Partitioned block transforms. One of the minor improvements in image coding lately, which is natural to move to video coding, is PBT with more flexible sizes. This means 8x16, 4x8, 4x32, whatever, lots of partition sizes, and having block transforms for that size of partitition. This lets the block transform match the data better. Which also leads us to -
Directional transforms and trained transforms. Another big step is not always using an X & Y oriented orthogonal DCT. You can get a big win by doing directional transforms. In particular, you find the directions of edges and construct a transform that has its bases aligned along those edges. This greatly reduces ringing and improves energy compaction. The problem is how do you signal the direction or the transform data? One option is to code the direction as extra side information, but that is probably prohibitive overhead. A better option is to look at the local pixels (you already have decoded neighbors) and run edge detection on them and find the local edge directions and use that to make your transform bases. Even more extreme would be to do a fully custom transform construction from local pixels (and the same neighborhood in the last frame), either using competition (select from a set of of transforms based on which one would have done best on those areas) or training (build the KLT for those areas). Custom trained bases are especially useful for "weird" images like Barb. These techniques can also be used for ...
Intra prediction. Like residual transforms, you want directional intra prediction that runs along the edges of your block, and ideally you don't want to send bits to flag that direction, rather figure it out from neighbors & previous frame (at least to condition your probabilities). Aside from finding direction, neighbors could be used to vote for or train fully custom intra predictors. One of the H265 proposals is basically GLICBAWLS applied to intra prediction - that is, train a local linear predictor by doing weighted LSQR on the neighborhood. There are some other equally insane intra prediction proposals - basically any texture synthesis or prediction paper over the last 10 years is fair game for insane H265 intra prediction proposals, so for example you have suggestions like Markov 2x2 block matching intra prediction which builds a context from the local pixel neighborhood and then predicts pixels that have been seen in similar contexts in the image so far.

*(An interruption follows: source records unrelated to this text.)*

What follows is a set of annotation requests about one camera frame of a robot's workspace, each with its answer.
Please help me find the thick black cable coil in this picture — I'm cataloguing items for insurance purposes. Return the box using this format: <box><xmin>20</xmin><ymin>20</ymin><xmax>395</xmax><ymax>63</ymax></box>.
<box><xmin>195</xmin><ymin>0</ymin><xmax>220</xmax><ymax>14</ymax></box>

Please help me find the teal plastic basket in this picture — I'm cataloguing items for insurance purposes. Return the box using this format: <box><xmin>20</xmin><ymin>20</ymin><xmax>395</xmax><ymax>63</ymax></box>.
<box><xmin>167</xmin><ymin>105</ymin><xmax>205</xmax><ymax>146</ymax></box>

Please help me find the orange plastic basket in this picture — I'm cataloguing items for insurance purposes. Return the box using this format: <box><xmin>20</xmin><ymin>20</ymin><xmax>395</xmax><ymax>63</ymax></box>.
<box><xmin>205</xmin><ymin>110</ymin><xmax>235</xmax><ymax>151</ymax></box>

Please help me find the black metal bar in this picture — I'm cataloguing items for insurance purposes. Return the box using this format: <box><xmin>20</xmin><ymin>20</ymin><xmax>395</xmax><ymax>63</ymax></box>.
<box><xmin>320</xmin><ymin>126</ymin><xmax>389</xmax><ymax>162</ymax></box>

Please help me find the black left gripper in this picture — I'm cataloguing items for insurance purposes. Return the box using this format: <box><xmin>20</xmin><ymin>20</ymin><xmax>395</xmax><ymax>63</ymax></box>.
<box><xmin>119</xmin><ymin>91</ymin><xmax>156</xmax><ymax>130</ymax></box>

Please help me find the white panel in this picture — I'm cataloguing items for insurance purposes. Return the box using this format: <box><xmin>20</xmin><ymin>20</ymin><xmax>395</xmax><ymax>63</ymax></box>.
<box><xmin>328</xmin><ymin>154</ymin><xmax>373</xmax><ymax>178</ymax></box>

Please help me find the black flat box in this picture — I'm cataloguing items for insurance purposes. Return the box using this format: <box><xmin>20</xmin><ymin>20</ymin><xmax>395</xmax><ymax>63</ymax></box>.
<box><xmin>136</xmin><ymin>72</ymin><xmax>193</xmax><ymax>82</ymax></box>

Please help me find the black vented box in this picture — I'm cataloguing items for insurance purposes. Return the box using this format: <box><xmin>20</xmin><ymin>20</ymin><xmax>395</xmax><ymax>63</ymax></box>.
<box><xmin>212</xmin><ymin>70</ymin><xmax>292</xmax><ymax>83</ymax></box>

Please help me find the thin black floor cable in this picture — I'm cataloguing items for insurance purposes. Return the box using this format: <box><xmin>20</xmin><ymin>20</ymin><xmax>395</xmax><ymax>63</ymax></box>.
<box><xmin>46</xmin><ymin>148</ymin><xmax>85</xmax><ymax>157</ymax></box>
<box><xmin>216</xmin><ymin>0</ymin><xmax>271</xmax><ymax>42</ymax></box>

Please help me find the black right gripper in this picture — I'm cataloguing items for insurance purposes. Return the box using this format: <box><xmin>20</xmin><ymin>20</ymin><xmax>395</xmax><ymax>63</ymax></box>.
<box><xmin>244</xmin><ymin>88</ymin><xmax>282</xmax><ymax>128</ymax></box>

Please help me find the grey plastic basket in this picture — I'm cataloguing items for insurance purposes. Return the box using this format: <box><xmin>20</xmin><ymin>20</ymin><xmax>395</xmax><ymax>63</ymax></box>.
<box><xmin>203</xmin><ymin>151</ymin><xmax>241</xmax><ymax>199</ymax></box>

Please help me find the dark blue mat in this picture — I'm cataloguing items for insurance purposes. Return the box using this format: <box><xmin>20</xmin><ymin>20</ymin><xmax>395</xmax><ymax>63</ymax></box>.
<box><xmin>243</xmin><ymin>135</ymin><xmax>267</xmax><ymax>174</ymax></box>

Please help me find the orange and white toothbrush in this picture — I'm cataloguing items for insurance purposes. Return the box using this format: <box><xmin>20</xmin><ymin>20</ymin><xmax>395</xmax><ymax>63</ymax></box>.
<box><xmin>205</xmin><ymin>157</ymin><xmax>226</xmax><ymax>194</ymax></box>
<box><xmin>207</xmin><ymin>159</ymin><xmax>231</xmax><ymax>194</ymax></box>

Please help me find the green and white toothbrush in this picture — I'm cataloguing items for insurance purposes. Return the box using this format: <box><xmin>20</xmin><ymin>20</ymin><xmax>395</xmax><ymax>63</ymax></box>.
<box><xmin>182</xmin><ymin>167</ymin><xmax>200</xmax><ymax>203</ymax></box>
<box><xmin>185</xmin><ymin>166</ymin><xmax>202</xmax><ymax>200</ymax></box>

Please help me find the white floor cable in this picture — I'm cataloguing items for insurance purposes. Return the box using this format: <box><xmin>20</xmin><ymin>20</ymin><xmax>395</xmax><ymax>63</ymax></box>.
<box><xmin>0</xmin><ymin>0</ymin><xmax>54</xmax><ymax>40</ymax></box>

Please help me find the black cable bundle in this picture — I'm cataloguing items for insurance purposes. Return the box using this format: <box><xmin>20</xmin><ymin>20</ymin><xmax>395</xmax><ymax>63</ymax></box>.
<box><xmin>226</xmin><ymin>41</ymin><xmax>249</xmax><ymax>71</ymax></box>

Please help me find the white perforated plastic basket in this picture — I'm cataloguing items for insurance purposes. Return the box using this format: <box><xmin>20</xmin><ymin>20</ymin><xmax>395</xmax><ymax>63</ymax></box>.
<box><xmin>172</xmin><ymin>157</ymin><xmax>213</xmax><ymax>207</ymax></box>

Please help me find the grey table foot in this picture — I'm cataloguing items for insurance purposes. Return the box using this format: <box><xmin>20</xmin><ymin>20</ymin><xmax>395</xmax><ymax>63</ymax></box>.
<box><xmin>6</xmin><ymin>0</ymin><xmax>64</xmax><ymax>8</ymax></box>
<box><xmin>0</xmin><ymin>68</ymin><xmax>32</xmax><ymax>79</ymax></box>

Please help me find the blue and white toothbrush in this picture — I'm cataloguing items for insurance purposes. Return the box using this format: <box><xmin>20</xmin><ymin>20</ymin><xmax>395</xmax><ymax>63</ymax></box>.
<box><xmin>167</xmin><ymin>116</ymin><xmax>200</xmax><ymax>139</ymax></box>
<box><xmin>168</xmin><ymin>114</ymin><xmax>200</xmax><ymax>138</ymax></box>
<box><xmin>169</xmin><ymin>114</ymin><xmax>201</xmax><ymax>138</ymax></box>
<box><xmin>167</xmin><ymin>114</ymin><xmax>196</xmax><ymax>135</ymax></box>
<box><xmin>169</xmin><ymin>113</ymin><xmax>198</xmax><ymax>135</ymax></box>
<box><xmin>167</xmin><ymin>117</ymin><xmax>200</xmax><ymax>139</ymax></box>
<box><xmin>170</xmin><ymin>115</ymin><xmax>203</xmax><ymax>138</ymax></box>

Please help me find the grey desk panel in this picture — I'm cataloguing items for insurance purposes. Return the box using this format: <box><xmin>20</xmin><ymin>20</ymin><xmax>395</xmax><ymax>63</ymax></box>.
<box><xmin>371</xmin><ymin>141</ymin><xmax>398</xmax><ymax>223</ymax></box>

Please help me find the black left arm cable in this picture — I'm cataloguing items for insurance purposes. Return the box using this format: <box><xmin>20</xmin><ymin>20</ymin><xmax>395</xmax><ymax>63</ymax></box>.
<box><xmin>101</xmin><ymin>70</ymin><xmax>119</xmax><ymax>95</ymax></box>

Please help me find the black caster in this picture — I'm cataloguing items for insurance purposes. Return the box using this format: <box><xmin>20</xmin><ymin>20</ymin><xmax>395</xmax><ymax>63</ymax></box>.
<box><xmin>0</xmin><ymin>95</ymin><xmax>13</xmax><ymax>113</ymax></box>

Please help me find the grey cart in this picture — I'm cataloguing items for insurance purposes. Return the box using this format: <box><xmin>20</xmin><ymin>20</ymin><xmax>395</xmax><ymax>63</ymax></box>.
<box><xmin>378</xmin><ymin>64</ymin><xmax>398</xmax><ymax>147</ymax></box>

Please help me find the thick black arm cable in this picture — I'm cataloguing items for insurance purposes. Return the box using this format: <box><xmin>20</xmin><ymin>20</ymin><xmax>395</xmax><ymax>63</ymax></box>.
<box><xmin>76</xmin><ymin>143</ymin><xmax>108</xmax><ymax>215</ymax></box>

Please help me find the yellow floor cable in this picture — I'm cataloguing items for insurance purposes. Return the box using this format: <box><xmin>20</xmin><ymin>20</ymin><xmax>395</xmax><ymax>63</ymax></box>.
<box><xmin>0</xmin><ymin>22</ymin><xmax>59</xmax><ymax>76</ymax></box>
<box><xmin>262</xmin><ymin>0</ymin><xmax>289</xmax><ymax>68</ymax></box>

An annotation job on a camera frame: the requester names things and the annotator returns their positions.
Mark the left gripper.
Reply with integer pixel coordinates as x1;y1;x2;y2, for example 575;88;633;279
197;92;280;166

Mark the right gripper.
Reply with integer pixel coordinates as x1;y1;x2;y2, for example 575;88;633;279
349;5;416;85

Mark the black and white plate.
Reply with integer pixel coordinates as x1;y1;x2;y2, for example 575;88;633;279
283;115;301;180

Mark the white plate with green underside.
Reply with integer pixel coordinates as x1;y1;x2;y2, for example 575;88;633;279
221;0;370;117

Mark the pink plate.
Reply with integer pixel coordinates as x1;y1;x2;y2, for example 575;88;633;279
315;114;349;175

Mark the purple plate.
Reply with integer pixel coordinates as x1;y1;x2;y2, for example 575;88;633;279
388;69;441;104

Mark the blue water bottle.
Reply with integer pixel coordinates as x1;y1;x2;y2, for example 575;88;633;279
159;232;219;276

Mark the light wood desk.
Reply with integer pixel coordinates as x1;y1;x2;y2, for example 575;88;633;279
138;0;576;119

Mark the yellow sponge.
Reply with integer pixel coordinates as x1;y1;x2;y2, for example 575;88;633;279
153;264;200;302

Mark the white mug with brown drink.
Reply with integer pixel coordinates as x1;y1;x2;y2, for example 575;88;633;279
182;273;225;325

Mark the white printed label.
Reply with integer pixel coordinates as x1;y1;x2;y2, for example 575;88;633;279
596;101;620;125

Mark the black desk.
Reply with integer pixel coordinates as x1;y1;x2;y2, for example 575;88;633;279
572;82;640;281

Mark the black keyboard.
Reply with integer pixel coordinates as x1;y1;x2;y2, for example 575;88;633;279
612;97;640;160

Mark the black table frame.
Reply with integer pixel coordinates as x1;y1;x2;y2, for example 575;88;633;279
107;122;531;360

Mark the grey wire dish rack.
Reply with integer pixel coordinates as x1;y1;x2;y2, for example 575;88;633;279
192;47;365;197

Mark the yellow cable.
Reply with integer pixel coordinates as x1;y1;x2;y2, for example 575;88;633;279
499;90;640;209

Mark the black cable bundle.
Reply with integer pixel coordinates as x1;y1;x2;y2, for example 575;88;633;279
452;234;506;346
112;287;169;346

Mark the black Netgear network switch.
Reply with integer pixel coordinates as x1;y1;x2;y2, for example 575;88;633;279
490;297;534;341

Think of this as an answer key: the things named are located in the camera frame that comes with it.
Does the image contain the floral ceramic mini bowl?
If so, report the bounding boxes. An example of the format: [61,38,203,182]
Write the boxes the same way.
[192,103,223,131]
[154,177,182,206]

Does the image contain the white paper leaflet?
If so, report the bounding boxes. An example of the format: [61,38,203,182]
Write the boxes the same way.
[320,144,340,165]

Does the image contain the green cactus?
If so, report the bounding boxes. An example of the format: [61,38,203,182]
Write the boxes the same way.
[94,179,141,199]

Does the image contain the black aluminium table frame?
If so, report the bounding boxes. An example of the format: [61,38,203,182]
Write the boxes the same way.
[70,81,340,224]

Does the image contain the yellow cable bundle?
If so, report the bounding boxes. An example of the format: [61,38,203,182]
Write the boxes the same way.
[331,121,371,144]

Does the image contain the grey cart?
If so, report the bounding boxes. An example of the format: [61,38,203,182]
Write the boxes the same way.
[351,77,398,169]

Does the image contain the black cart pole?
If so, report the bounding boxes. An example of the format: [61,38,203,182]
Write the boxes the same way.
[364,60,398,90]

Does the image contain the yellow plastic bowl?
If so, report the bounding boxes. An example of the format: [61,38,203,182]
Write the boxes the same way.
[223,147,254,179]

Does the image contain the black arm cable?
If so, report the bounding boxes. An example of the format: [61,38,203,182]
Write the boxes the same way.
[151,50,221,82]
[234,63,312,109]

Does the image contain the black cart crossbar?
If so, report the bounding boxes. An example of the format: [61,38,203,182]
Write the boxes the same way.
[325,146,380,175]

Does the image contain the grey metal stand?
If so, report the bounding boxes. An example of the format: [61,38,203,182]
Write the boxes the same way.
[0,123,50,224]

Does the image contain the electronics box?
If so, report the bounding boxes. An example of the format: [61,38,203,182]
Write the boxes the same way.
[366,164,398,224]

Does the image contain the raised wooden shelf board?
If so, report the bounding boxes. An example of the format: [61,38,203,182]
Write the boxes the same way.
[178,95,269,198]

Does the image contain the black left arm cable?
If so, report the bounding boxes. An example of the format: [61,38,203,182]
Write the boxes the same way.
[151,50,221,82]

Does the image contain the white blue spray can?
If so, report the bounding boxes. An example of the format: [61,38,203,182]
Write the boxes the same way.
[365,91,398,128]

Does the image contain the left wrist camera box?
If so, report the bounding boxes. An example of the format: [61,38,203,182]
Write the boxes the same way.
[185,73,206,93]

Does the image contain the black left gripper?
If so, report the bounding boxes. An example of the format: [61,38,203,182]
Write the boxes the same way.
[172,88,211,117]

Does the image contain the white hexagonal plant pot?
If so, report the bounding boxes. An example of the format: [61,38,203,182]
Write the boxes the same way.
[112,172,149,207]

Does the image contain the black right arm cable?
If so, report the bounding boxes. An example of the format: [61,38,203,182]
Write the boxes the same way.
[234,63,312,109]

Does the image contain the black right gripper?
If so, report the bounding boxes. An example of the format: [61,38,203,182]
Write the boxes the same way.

Unblocking filters ("loop filtering" WTF retarded name is that) are an obvious area for improvement. The biggest area for improvement is deciding when a block edge has been created by the codec and when it is in the source data. This can actually usually be figured out if the unblocking filter has access to not just the pixels, but how they were coded and what they were mocomped from. In particular, it can see whether the code stream was *trying* to send a smooth curve and just couldn't because of quantization, or whether the code stream intentionally didn't send a smooth curve (eg. it could have but chose not to).
Subpel filters. There are a lot of proposal on improved sub-pixel filters. Obviously you can use more taps to get better (sharper) frequency response, and you can add 1/8 pel or finer. The more dramatic proposals are to go to non-separable filters, non-axis aligned filters (eg. oriented filters), and trained/adaptive filters, either with the filter coefficients transmitted per frame or again deduced from the previous frame. The issue is that what you have is just a pixel sampled aliased previous frame; in order to do sub-pel filtering you need to make some assumptions about the underlying image signal; eg. what is the energy in frequencies higher than the sampling limit? Different sub-pel filters correspond to different assumptions about the beyond-nyquist frequency content. As usual orienting filters along edges helps.
Improved entropy coding. So far as I can tell there's nothing too interesting here. Current video coders (H264) use entropy coders from the 1980's (very similar to the Q-coder stuff in JPEG-ari), and the proposals are to bring the entropy coding into the 1990's, on the level of ECECOW or EZDCT.